ACTIVITY
Could you filter the records below down to the lines that include the word "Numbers"?

DATA LISTING
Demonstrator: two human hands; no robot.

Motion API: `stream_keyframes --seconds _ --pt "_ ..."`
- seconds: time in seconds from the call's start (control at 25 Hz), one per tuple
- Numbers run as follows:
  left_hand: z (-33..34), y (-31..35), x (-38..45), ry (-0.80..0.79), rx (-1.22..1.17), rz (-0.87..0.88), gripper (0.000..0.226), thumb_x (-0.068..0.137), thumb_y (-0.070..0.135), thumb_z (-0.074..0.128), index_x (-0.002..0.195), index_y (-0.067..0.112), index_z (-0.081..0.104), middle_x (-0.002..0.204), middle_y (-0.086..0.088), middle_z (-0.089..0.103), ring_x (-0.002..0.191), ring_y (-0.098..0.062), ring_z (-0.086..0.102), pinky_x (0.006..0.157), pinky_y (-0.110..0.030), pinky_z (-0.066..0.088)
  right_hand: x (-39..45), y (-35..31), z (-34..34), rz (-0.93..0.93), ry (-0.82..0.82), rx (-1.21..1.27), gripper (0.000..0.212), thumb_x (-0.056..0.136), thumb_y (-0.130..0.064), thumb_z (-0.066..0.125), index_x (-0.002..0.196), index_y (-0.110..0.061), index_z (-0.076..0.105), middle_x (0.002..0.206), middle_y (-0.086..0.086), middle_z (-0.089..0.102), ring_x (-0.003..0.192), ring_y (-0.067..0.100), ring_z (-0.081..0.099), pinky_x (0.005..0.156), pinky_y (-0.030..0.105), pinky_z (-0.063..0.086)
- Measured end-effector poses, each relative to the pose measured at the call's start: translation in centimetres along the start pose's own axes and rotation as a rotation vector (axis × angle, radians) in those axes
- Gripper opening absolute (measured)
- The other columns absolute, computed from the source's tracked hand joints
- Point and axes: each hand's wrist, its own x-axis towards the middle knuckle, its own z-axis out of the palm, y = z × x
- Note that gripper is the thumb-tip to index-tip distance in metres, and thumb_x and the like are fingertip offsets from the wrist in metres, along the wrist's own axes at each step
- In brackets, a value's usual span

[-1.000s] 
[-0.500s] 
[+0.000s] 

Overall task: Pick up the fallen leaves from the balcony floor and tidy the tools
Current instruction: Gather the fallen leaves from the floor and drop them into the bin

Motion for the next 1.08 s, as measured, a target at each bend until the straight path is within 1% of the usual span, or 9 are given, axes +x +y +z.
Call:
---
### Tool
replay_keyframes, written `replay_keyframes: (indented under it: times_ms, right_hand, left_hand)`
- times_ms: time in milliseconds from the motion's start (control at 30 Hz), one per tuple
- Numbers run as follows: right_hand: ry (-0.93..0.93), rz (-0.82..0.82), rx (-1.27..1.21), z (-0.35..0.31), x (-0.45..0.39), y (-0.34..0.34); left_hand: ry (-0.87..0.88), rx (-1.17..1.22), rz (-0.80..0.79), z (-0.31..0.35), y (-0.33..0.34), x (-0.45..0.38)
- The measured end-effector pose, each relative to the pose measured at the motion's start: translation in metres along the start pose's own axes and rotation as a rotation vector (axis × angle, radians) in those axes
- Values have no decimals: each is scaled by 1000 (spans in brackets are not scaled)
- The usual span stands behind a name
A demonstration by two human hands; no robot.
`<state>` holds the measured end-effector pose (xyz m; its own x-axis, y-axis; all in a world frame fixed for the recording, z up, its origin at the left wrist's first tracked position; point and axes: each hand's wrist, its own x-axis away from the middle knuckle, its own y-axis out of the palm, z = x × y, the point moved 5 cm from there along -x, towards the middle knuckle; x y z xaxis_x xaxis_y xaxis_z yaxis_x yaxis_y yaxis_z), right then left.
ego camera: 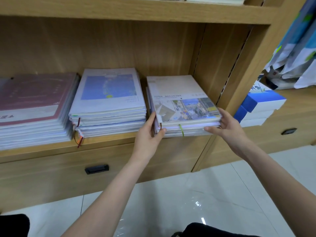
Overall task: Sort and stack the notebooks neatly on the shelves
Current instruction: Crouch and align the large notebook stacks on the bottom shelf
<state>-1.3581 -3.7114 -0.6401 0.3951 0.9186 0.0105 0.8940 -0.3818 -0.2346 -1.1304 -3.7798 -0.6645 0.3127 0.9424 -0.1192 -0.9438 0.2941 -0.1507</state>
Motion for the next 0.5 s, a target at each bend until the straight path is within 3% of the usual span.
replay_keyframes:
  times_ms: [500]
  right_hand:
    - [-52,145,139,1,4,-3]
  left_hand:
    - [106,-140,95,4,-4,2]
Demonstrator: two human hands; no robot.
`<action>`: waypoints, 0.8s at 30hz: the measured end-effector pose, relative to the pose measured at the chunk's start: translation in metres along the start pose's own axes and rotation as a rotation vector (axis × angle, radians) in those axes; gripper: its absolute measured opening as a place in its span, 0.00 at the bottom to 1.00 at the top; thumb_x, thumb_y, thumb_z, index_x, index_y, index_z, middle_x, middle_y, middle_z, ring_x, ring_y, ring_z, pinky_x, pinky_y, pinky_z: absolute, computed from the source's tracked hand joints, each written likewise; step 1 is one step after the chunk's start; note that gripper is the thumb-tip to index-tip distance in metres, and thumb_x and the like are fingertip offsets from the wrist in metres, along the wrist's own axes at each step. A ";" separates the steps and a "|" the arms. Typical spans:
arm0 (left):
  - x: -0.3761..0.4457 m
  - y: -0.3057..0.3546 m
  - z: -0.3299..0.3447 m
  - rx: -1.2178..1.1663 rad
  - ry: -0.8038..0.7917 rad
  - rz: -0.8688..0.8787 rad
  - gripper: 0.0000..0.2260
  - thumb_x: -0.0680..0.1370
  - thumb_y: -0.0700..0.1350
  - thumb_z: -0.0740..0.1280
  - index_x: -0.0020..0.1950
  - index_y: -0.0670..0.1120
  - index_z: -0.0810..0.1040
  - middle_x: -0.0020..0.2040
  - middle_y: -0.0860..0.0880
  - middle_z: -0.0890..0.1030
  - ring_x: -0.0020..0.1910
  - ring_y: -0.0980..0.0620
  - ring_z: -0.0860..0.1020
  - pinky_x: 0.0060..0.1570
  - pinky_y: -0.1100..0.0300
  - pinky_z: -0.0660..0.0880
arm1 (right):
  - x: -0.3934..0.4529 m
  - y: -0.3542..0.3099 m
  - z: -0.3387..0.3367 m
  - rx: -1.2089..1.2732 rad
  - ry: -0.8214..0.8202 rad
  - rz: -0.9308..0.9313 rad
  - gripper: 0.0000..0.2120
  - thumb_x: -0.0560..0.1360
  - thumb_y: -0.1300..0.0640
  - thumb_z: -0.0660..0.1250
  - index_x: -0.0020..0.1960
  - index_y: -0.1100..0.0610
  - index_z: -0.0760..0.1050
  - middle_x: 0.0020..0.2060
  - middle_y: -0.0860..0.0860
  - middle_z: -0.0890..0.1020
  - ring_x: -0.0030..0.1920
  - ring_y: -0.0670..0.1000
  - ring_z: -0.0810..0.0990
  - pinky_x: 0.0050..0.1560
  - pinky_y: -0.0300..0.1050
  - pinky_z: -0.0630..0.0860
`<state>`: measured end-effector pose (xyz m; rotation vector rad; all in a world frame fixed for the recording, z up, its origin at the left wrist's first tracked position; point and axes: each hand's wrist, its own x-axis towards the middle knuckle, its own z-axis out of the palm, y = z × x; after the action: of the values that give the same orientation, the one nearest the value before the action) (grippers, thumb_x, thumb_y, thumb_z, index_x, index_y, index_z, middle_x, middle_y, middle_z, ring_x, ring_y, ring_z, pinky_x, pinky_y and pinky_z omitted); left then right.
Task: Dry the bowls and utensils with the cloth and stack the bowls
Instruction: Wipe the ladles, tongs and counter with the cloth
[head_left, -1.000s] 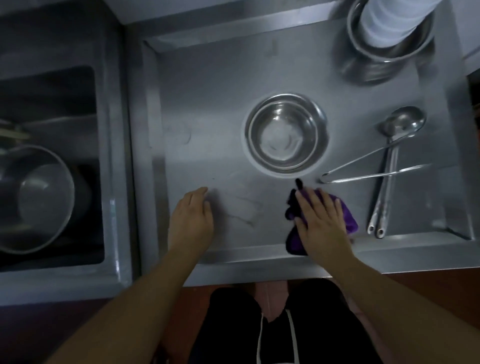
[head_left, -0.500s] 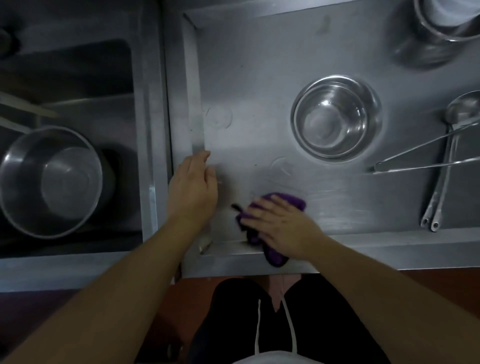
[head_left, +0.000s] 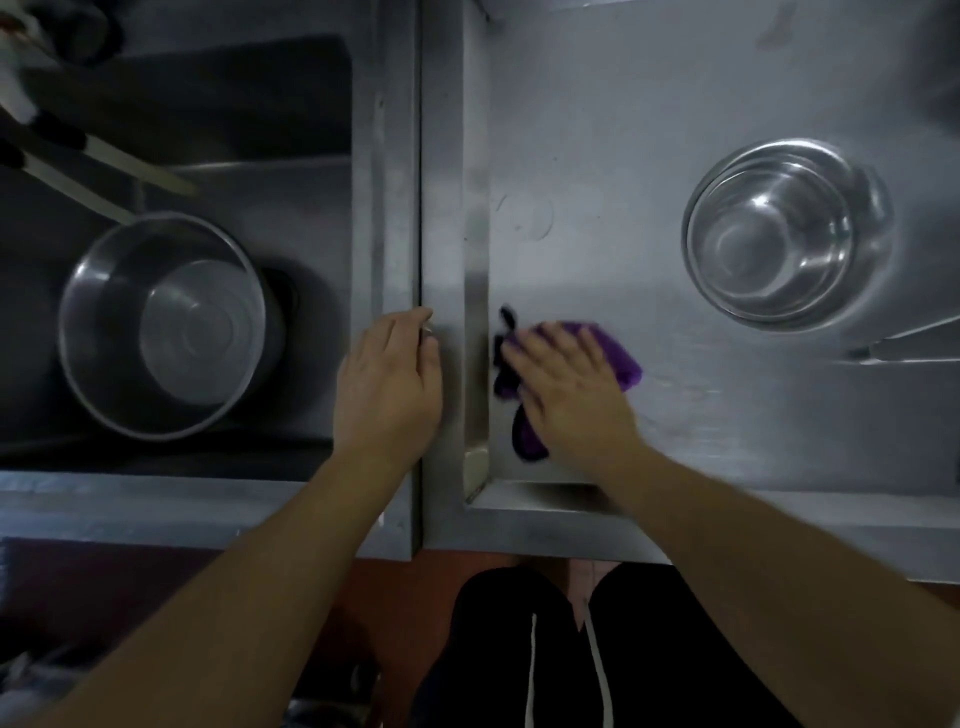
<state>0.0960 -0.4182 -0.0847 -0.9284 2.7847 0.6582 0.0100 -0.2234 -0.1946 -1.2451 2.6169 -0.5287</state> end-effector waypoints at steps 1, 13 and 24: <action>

EXERCISE OUTPUT
- Numbers run as follows:
- Numbers run as follows: right_hand: ry (-0.93..0.93), rz (-0.82..0.82), rx (-1.27..1.21), z (-0.35..0.31), x (-0.45..0.39), y (-0.34..0.34); left_hand: ry (-0.87..0.88), rx (-1.17..1.22), rz (-0.80..0.79), z (-0.31..0.35), y (-0.33..0.34), x (-0.45..0.38)

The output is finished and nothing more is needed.